> **Exercise requirements**:
The lines wanted are those in the data below that include "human".

[[ Source data open ]]

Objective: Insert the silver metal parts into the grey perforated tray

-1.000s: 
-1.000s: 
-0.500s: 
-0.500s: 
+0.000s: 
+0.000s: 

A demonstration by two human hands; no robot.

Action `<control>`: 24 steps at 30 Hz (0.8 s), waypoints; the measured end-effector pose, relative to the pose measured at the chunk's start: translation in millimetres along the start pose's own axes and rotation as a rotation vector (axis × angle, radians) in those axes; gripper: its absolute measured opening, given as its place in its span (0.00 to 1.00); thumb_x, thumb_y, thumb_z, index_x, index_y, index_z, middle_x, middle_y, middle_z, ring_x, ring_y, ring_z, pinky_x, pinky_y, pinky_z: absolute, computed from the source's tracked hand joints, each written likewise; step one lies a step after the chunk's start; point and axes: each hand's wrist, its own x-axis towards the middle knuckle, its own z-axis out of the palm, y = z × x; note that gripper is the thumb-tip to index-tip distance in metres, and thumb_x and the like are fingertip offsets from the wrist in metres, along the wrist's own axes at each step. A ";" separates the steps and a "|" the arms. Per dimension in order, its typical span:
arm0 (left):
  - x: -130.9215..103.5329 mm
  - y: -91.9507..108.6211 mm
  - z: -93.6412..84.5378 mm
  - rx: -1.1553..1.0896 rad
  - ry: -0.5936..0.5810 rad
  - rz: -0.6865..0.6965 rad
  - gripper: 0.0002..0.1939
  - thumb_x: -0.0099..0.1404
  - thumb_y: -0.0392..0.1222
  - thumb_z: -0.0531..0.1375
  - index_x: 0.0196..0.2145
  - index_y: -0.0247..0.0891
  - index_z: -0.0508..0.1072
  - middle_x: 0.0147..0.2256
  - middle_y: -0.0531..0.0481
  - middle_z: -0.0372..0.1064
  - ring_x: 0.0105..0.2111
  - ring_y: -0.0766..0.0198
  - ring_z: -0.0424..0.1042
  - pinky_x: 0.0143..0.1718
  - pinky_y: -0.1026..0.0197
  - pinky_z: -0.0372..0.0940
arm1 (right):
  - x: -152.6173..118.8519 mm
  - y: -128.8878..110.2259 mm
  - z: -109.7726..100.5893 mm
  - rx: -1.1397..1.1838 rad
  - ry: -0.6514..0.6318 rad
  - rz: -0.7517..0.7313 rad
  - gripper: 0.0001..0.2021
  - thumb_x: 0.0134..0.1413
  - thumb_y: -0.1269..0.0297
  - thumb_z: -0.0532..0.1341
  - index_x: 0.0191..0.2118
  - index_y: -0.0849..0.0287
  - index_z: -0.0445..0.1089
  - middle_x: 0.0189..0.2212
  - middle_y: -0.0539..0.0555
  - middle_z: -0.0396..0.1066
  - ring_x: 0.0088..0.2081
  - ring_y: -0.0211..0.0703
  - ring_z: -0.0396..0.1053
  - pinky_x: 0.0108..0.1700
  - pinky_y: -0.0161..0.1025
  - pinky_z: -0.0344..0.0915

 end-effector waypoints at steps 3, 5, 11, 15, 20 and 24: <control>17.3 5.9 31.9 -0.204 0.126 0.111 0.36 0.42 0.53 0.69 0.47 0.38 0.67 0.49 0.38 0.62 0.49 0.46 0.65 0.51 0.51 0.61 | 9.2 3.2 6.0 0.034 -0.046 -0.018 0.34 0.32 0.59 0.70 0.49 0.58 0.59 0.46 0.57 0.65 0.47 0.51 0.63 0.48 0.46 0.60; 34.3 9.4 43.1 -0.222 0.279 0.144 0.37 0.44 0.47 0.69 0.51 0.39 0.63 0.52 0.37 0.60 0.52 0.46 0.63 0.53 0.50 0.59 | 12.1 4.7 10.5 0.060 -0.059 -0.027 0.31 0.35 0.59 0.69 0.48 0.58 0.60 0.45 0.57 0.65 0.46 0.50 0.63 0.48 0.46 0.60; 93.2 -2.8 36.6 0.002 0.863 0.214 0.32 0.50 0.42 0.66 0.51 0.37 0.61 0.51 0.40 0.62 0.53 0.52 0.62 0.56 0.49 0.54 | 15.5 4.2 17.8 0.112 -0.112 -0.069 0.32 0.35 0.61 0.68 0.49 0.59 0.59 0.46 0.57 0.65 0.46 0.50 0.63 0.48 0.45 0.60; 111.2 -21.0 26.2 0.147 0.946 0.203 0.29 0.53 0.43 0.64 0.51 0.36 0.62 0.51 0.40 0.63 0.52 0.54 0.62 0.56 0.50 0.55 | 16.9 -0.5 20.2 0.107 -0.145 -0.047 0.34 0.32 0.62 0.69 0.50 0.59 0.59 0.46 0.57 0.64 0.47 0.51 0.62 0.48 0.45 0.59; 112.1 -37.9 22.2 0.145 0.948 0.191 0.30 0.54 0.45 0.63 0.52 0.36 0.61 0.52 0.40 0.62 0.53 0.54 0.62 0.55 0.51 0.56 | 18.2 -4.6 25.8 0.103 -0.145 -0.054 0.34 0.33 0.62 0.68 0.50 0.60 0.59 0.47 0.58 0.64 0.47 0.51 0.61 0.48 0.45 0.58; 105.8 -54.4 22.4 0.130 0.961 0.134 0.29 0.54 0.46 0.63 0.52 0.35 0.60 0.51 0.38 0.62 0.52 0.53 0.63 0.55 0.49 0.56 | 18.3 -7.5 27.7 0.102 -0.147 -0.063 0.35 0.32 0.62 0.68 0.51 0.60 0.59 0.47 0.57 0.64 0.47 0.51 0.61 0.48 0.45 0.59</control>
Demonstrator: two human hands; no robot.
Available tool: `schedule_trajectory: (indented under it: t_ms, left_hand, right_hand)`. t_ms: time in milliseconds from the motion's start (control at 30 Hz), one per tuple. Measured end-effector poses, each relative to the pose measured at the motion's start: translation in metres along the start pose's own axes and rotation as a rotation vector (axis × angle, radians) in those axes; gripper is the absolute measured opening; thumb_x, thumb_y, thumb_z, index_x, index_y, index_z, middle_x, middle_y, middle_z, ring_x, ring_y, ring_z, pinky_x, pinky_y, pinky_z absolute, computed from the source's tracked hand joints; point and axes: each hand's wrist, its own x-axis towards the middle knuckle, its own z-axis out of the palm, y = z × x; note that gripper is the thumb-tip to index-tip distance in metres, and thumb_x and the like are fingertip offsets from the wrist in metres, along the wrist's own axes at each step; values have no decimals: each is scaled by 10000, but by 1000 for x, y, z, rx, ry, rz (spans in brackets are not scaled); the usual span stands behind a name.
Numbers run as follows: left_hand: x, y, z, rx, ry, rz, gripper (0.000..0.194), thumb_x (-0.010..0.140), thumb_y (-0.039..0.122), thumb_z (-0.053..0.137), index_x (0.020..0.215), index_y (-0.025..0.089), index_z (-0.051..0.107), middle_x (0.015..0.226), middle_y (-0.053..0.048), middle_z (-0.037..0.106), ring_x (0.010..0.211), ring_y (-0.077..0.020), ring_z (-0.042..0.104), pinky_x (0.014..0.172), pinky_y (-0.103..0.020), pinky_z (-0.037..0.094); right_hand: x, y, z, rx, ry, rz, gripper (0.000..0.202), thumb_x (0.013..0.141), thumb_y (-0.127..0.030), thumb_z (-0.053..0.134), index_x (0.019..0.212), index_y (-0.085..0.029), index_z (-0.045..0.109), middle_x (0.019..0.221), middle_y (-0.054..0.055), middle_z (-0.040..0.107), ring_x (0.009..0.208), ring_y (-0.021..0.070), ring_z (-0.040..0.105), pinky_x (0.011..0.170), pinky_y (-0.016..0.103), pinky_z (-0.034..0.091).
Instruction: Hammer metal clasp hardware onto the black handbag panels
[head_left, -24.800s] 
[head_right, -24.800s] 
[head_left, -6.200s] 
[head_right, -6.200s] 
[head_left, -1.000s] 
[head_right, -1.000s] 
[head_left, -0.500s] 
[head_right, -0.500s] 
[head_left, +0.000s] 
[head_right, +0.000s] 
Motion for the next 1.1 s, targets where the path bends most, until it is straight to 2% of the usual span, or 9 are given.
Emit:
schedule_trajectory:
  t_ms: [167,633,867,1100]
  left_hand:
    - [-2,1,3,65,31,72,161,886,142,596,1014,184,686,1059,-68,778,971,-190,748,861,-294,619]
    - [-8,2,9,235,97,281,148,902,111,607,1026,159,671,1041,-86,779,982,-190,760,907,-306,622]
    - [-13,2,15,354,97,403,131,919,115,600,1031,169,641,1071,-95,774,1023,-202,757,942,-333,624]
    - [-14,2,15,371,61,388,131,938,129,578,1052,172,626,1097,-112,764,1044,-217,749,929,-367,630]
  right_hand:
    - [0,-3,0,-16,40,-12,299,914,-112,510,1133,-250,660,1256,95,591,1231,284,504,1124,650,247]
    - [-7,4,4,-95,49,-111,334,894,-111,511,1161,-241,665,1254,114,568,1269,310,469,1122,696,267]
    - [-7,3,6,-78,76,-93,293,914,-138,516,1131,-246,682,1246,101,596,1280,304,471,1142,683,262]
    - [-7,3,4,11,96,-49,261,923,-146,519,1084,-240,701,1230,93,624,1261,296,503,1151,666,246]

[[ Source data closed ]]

> **Output**:
A demonstration by two human hands; no robot.
Demonstrator: two human hands; no robot.

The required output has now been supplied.